Being separate from our grief or not being our grief, to me means that grief doesn’t own us or define us. It is not actually a part of who we are and so, in time, we can pass through it because it is something that is happening to us and not part of who we actually are.
Grief can be one of the most overwhelming emotional turmoils we ever experience. It can feel and be one of the most painful things we ever go through. But even during the worst of the pain, it is always helpful and healing to remember that grief is something that is happening to us but it isn’t really us. It isn’t who we are. Through it all, we can still be growing, learning and healing, even if the changes are so small that we don’t notice when that growth and healing is happening.
As we grieve, as we experience our grief, we are also changed by the experience. It is not that because we are changing we become our grief, but that the experience of going through the intensity of our grieving changes us just as any powerful experience changes us. Those changes in ourselves are how we respond to what is happening in our life. Again, just because we are changed by our grieving, it doesn’t mean we become our grief.

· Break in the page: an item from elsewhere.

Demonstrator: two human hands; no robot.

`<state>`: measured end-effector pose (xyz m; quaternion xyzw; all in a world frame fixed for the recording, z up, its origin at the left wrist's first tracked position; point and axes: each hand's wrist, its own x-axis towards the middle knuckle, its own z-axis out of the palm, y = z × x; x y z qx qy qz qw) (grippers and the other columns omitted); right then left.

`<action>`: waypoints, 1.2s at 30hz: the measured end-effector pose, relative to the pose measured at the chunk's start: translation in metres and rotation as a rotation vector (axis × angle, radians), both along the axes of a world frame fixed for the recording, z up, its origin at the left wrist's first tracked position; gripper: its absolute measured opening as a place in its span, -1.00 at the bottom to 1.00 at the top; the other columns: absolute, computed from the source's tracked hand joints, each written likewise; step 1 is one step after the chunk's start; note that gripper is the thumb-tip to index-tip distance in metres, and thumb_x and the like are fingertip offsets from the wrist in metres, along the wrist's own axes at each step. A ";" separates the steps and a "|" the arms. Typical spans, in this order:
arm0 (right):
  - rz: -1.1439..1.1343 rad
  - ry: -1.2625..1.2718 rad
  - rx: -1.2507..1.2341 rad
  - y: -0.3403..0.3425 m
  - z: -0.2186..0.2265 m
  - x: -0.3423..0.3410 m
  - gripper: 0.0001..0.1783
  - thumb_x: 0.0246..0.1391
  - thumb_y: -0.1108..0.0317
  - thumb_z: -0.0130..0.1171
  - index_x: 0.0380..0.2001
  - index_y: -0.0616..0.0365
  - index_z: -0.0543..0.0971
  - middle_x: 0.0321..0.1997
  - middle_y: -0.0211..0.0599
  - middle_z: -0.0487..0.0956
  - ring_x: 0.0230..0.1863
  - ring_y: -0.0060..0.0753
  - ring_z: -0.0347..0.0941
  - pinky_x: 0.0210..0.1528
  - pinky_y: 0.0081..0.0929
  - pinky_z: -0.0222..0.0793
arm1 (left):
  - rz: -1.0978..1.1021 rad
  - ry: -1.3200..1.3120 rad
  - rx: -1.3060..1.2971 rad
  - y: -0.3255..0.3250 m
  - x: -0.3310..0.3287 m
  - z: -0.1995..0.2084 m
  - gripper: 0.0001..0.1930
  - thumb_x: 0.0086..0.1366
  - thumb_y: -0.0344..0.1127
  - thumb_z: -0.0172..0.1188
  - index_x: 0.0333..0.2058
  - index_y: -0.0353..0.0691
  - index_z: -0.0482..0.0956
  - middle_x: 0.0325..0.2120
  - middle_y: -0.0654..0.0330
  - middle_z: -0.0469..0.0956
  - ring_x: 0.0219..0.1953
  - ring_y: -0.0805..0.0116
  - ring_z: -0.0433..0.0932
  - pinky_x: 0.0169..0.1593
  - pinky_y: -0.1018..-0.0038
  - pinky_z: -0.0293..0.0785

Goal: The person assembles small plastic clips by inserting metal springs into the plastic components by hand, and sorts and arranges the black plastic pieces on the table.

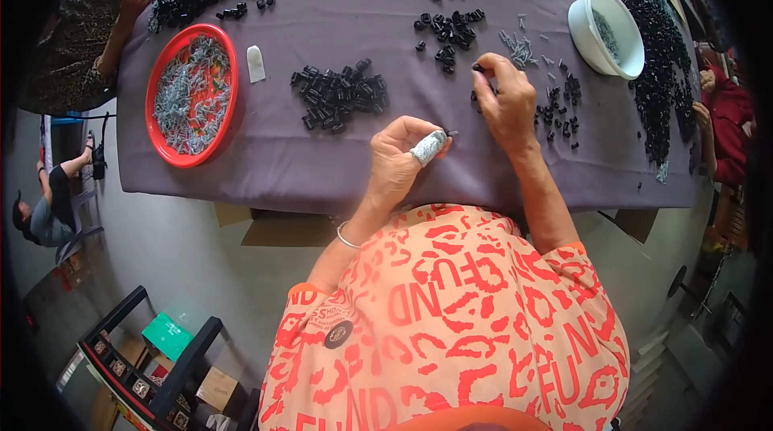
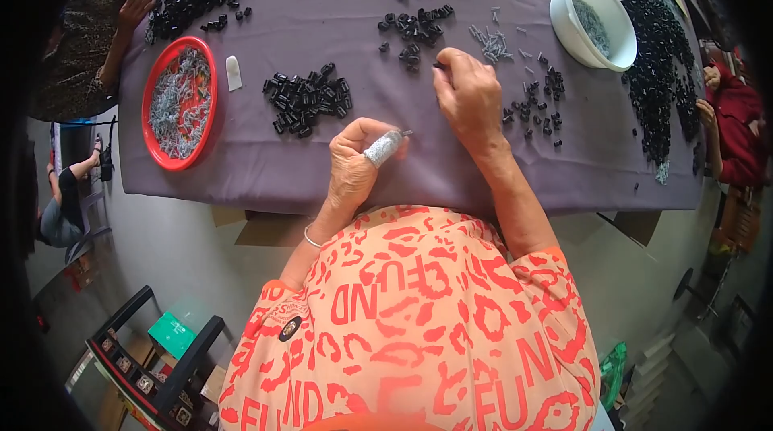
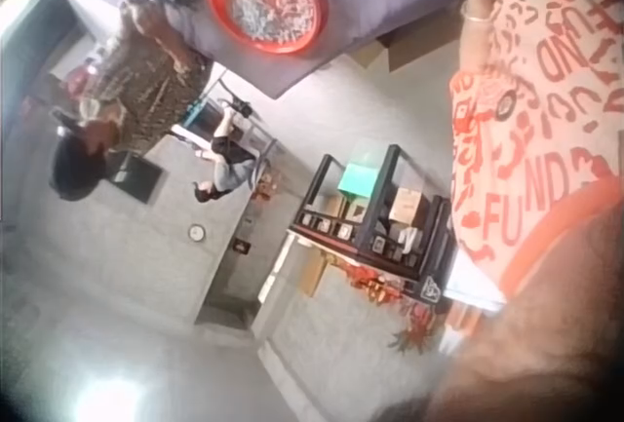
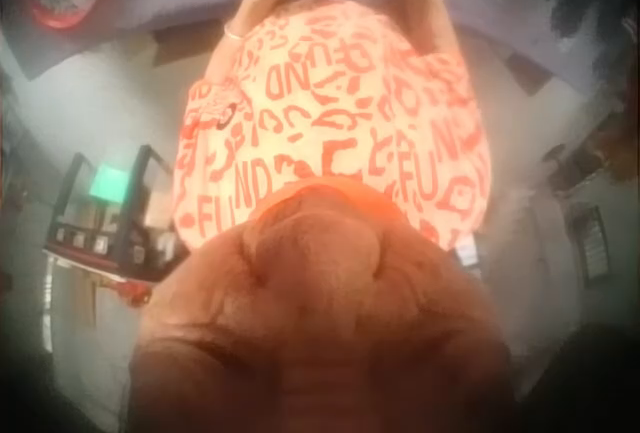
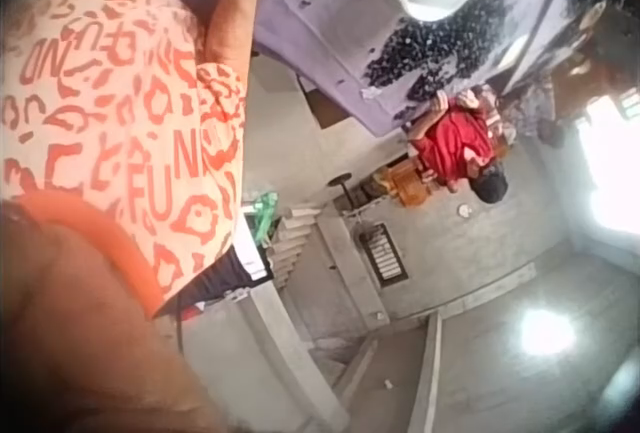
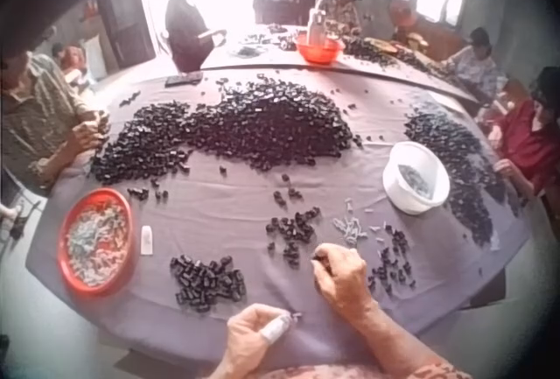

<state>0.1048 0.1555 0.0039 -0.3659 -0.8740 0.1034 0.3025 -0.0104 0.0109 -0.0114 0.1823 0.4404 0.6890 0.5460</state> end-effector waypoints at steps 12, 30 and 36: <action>0.281 0.936 -1.336 -0.031 0.023 0.041 -0.76 0.12 0.54 0.09 -0.11 0.30 0.49 -0.23 -0.21 0.59 -0.26 -0.47 0.54 -0.26 -0.56 0.47 | 0.017 0.025 0.047 0.007 -0.005 0.023 -0.93 0.20 -0.49 0.19 -0.34 -0.34 0.52 -0.44 0.14 0.61 -0.40 0.46 0.57 -0.29 0.54 0.53; 0.140 0.347 -0.523 -0.036 0.018 0.055 -0.79 -0.03 0.67 0.13 -0.27 0.26 0.54 -0.28 -0.38 0.51 -0.33 -0.65 0.41 -0.32 -0.65 0.37 | 0.008 0.159 -0.073 0.005 0.011 0.028 -0.92 0.19 -0.49 0.22 -0.34 -0.33 0.52 -0.45 0.17 0.60 -0.40 0.50 0.57 -0.35 0.60 0.51; 0.163 0.776 -1.295 -0.042 0.028 0.058 -0.79 0.04 0.66 0.12 -0.21 0.32 0.55 -0.25 -0.38 0.52 -0.35 -0.62 0.46 -0.27 -0.70 0.39 | 0.007 0.220 -0.108 0.003 0.013 0.036 -0.90 0.16 -0.49 0.25 -0.34 -0.33 0.53 -0.45 0.19 0.60 -0.38 0.51 0.57 -0.28 0.61 0.52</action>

Our grief may become all encompassing for a while, painful beyond relief for a while but with time, we also begin to become ourselves again, separate from the grief, learning to honor our loved ones in memory but, we are not our grief, we are grieving!
Another idea to consider that I stress all the time:
As we grieve, I think it is also important to remember that there is no one way to grieve, nor is there one way to go through grief and mourning, nor is there a timetable, nor a “should do” list, nor a calendar… How ever long it takes, that’s how long it takes! When its time to do something, it’s time to do it, when it’s not time, it’s not time.
Something else that is important that I want to affirm here is:
It’s always OK to grieve!
Because there is no one way to do it, nor one right way to do it or experience it, you can do it in your way and do it in your own time. It’s not up to others to tell you how or when to grieve nor for anyone to tell you when your grieving should be ended.
When it’s time to do something on your grief journey, you will know it, but it should be when it feels right for you and not when somebody, or some book, or something you saw on the internet or on social media, says you should do something or be something. This may be especially true if it comes from the non-bereaved!
It’s just different for each of us and we need to follow our own inclinations and our own hearts… Again, how ever long it takes, that’s how long it takes.
Negative grief and mourning behaviors:
Just as a reminder here, there can be grief or mourning behaviors, perhaps the results of anger or frustration within our grief and mourning, that are loud or violent, that are hurtful to ourselves or others, or that are intrusive on others. We should be aware of those things and seek professional help if and when our grief or mourning becomes too intense to navigate by ourselves or within a Support Group setting. It’s always better to call someone and find help then to stay isolated in the worst parts of our grief.
Questions:
Does it help to think of being separate from your grief and not let it be who you are?
Can you see a way to separate from your grief but still remain yourself within the grieving?
What would you be willing to share about how your grief makes you feel and act, especially in the early days? What does (did) it feel like for you?
Do you think it’s ok to grieve/mourn in public? (Is there really a choice?)